La seconde nouvelle parle également de choses dures : la question de la folie dans une société qui considère ces gens comme une malédiction, dont il ne faut pas parler et qu’il ne faut pas suivre, de la difficulté de pouvoir accéder aux soins au Sénégal pour ce type de pathologie, des méthodes de soin traditionnels ou non, des conditions dans lesquelles les professionnels exercent et celles dans lesquelles les patients vivent. Enfin, elle parle aussi de la polygamie, de ce piège tant pour les femmes que pour les hommes, et du fait que chacun participe du maintien de ces traditions.

J’ai préféré, largement, la seconde à la première. Pour la première, j’ai aimé la découverte de cette société, la relation entre les parents et leurs enfants, tournés autour de l’être pour la mère qui n’a pas le droit à la parole et au choix, tournés autour de l’image que ses enfants donneront de lui pour le père.
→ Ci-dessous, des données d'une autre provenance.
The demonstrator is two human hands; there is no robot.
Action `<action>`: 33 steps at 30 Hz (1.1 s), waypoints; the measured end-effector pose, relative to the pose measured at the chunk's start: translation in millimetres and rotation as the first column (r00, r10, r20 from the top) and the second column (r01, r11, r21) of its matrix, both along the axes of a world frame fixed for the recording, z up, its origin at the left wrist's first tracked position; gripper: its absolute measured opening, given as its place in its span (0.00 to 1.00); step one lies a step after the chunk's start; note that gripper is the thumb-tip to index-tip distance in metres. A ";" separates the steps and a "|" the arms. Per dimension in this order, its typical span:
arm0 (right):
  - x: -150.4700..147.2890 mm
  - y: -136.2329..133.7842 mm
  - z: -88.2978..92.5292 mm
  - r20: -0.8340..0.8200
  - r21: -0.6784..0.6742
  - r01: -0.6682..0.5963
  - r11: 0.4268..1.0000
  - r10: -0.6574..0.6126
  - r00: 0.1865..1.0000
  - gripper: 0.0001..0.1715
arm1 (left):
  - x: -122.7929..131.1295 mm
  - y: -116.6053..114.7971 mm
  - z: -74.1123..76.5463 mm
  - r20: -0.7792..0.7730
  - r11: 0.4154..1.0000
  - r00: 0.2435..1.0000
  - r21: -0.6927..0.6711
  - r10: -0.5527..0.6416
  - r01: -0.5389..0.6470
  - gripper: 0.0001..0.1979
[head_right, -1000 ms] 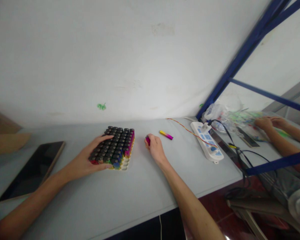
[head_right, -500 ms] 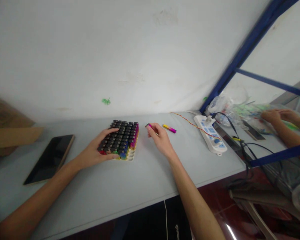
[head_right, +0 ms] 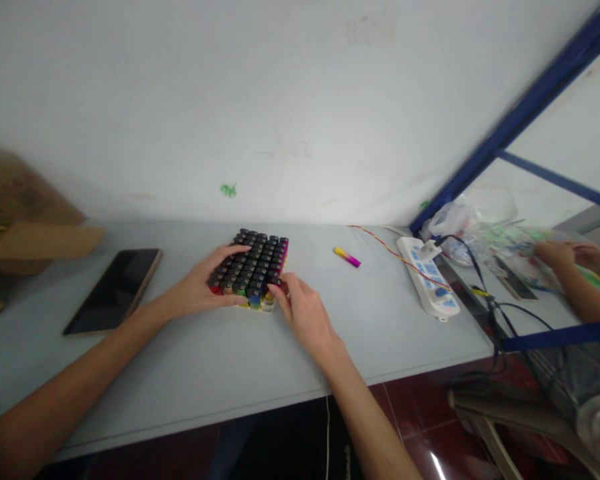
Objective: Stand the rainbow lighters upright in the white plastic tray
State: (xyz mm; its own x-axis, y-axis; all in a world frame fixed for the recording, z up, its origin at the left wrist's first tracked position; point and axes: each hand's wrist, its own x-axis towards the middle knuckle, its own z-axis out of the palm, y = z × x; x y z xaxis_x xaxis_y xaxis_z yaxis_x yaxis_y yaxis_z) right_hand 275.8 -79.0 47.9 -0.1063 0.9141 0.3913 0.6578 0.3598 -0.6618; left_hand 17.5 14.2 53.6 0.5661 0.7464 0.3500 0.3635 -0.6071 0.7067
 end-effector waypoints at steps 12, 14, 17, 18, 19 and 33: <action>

J’ai apprécié la découverte de ce que sont les talibés, leurs conditions de vie, la façon dont on nie leur enfance et qui peut, je pense, s’appliquer à toutes les organisations qui abusent des enfants, pour leur apport financier ou pour ce que l’on peut tirer d’eux, au détriment de leur innocence. Mais j’ai trouvé une certaine distance émotionnelle entre le sujet et la façon de la raconter : si l’on comprend la souffrance des ces jeunes enfants, on est quand même mis à distance par la façon dont le récit est construit. Certes, cela évite de tomber dans le pathos gratuit et facile, mais cela induit un manque que l’on ne retrouve pas dans la seconde nouvelle. Là, les émotions sont présentes, analysées, discutées, avec comme fond un fond universel, celui de la souffrance que vivent les enfants qui se retrouvent, malgré eux, au centre d’un conflit entre leurs parents.

Dernière remarque négative : à quelques moments, il y a des sauts de champs lexicaux ou l’apparition de tournures juridiques bien connues des avocats mais qui, à mon sens, ne font pas corps avec le reste du récit. J’ai noté, par exemple, un passa soutenu qui se termine par « et une odeur de pipi » ou le discours sur les res nullius, que je comprends, mais qui m’ont un peu sorti du récit.

De petites remarques négatives, mais rien qui a gâché mon plaisir de lire ces deux nouvelles, que je recommande. En attendant, j’espère, d’autres livres de l’autrice. Pour nous autres, rôlistes, c'est une lecture intéressante pour la découverte d'une autre culture et de son approche de certaines problématiques, de la façon dont les enfants sont considérés. De plus, le contenu est assez intemporel et peut servir d'inspiration pour une description d'une société africaine d'hier ou d'aujourd'hui.